## TASK TO COMPLETE
Without including the pictures, copy out every line below.

## DATASET EXCERPT
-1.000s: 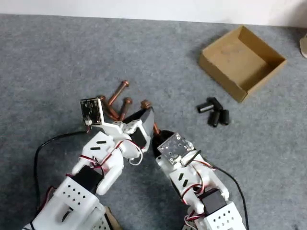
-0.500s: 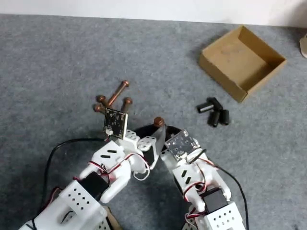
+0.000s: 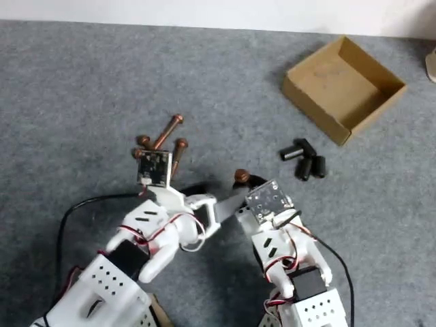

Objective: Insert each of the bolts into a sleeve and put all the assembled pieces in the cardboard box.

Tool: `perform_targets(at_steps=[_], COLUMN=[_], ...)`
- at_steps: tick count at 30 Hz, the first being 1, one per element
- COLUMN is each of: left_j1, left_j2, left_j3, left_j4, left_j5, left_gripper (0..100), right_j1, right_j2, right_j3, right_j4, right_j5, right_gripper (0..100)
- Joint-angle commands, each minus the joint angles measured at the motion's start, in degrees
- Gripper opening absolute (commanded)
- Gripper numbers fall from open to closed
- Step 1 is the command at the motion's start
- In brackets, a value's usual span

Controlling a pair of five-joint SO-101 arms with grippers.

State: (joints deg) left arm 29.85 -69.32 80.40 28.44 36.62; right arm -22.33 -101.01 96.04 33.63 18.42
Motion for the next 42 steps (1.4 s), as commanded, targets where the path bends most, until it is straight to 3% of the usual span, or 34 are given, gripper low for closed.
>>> perform_targets(at_steps=[1,12,15,22,42], left_j1=[-3.4,-5.5,-5.5,-5.5,-7.7], left_j2=[-0.4,-0.3,-0.3,-0.3,-0.3], left_j3=[-2.9,-2.9,-1.7,5.7,5.6], left_j4=[0.2,0.1,-0.4,-14.0,-14.1], left_j5=[1.6,2.0,1.7,-4.3,-4.6], left_gripper=[26,19,19,19,19], right_j1=[2.7,8.0,8.6,10.9,23.5], right_j2=[-1.1,-0.9,0.7,18.6,70.6], right_j3=[6.5,3.8,-0.2,-13.2,-61.8], right_j4=[-0.9,-0.6,3.6,6.8,6.7], right_j5=[-1.3,-3.1,-2.5,-1.8,22.1], right_gripper=[0.4,0.4,0.3,0.3,0.3])
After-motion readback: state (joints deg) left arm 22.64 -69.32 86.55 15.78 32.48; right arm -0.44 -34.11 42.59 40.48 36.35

## FINISHED EXERCISE
-1.000s: 
-0.500s: 
+0.000s: 

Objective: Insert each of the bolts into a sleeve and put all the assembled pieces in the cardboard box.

Tool: `perform_targets(at_steps=[_], COLUMN=[_], ...)`
- at_steps: tick count at 30 Hz, the first being 1, one per element
- COLUMN is each of: left_j1, left_j2, left_j3, left_j4, left_j5, left_gripper (0..100), right_j1, right_j2, right_j3, right_j4, right_j5, right_gripper (0..100)
- Joint-angle commands, each minus the joint angles measured at the motion's start, in degrees
- Gripper opening absolute (commanded)
- Gripper numbers fall from open to closed
- Step 1 is the command at the motion's start
- In brackets, a value's usual span

Controlling a pair of five-joint SO-101 arms with grippers.

State: (joints deg) left arm 29.85 -69.32 80.40 28.44 36.62; right arm -22.33 -101.01 96.04 33.63 18.42
Motion for the next 42 steps (1.4 s), as commanded, targets where the path bends most, until it is straight to 3% of the usual span, or 34 are given, gripper low for closed.
>>> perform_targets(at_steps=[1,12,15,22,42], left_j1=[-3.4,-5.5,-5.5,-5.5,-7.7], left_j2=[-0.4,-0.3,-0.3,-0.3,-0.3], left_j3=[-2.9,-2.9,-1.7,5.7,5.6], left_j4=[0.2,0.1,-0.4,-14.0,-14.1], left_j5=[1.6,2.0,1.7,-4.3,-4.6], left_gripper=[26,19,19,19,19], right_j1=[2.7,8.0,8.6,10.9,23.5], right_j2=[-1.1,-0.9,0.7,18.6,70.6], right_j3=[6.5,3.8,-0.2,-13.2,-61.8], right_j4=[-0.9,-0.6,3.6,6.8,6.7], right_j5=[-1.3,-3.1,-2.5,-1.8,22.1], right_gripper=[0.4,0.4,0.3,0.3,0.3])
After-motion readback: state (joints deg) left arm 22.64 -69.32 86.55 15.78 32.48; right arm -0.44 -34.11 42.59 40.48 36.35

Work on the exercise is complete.